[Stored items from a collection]
_____

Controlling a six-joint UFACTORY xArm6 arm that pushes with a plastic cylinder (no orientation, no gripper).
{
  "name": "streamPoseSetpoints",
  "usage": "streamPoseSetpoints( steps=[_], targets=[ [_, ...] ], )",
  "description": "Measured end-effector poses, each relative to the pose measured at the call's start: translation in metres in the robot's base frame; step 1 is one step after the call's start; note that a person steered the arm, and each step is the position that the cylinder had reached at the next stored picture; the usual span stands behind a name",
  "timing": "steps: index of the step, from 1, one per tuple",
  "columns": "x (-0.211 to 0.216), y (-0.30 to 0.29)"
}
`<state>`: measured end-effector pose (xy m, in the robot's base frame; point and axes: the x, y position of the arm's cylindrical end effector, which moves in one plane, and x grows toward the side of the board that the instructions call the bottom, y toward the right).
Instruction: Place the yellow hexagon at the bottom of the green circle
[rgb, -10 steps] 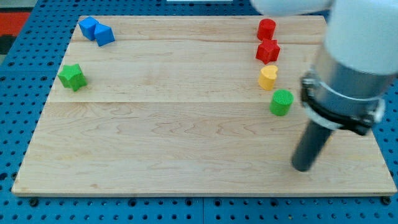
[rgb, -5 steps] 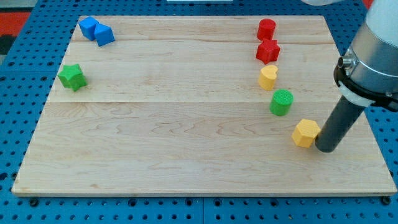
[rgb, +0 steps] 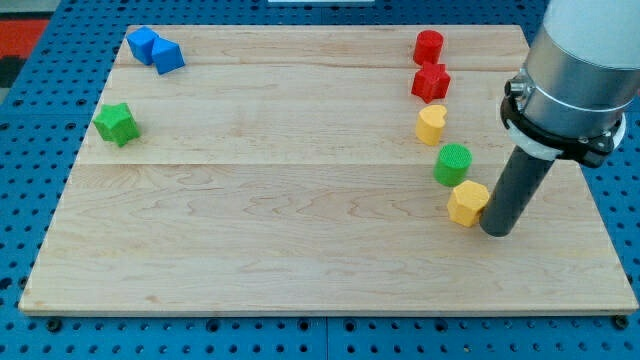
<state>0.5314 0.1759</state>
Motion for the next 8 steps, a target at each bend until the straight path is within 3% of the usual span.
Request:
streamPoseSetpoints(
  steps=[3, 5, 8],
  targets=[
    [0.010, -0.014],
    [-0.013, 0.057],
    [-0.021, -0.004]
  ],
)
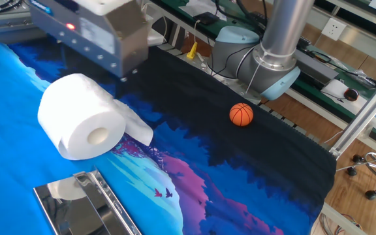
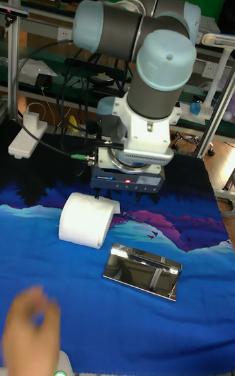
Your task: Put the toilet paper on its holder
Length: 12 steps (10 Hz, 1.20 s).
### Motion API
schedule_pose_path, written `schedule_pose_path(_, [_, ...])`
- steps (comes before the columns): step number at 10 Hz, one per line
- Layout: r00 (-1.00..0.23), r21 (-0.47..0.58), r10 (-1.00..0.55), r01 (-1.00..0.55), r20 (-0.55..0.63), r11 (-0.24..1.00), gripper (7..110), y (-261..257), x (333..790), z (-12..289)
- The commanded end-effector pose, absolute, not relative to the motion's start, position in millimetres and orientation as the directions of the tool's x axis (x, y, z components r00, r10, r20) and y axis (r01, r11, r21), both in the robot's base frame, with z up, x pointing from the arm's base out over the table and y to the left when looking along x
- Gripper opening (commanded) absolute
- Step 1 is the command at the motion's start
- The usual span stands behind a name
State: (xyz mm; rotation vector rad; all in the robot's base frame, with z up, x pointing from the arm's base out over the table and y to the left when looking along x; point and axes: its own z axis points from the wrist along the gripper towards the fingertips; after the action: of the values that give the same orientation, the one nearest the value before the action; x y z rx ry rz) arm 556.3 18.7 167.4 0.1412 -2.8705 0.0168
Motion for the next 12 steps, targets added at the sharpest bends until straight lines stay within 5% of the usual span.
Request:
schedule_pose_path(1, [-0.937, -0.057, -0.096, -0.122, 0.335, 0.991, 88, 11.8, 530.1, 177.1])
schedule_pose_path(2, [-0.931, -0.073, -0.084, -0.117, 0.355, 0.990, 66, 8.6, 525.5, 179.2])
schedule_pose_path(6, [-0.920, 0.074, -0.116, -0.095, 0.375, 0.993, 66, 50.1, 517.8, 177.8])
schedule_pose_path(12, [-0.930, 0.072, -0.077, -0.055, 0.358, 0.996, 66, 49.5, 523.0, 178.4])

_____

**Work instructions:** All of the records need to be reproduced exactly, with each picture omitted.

**Output of the exercise:**
Controlling a six-joint UFACTORY xArm6 arm that pushes with a plastic cylinder (no orientation, no gripper).
{
  "name": "streamPoseSetpoints",
  "usage": "streamPoseSetpoints( steps=[_], targets=[ [_, ...] ], )",
  "description": "Measured end-effector poses, each relative to the pose measured at the call's start: translation in metres in the robot's base frame; step 1 is one step after the call's start; note that a person steered the arm, and each step is the position that the cylinder had reached at the next stored picture; the usual span stands behind a name",
  "timing": "steps: index of the step, from 1, one per tuple",
  "columns": "x (-0.211 to 0.216), y (-0.30 to 0.29)"
}
`<state>`: measured end-effector pose (xy m, in the robot's base frame; point and axes: the x, y position of the arm's cylindrical end effector, which moves in one plane, and x grows toward the side of the board that the instructions call the bottom, y toward the right).
Instruction: Place the yellow hexagon at the bottom of the green circle
[rgb, -10 steps] 
[rgb, -5 steps] 
[rgb, +0 steps] 
<state>0.5314 0.1759</state>
Motion for the next 8 steps, a target at each bend until the straight path is within 3% of the usual span.
Request:
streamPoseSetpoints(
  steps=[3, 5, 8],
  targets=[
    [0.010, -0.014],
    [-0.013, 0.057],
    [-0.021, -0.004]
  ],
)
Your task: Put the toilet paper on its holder
Length: 12 steps (10 Hz, 1.20 s).
### Motion API
schedule_pose_path, written `schedule_pose_path(_, [_, ...])`
- steps (comes before the columns): step number at 10 Hz, one per line
- Layout: r00 (-1.00..0.23), r21 (-0.47..0.58), r10 (-1.00..0.55), r01 (-1.00..0.55), r20 (-0.55..0.63), r11 (-0.24..1.00), gripper (7..110), y (-261..257), x (333..790), z (-12..289)
- The commanded end-effector pose, absolute, not relative to the motion's start, position in millimetres and orientation as the directions of the tool's x axis (x, y, z components r00, r10, r20) and y axis (r01, r11, r21), both in the robot's base frame, with z up, x pointing from the arm's base out over the table and y to the left when looking along x
- Gripper opening (commanded) absolute
- Step 1 is the command at the motion's start
- The usual span stands behind a name
State: (xyz mm; rotation vector rad; all in the robot's base frame, with z up, x pointing from the arm's base out over the table and y to the left when looking along x; point and axes: its own z axis points from the wrist along the gripper towards the fingertips; after the action: of the values that give the same orientation, the one nearest the value before the action; x y z rx ry rz) arm 556.3 18.7 167.4 0.1412 -2.8705 0.0168
Motion for the next 12 steps, targets added at the sharpest bends until straight lines stay within 5% of the usual span.
Request:
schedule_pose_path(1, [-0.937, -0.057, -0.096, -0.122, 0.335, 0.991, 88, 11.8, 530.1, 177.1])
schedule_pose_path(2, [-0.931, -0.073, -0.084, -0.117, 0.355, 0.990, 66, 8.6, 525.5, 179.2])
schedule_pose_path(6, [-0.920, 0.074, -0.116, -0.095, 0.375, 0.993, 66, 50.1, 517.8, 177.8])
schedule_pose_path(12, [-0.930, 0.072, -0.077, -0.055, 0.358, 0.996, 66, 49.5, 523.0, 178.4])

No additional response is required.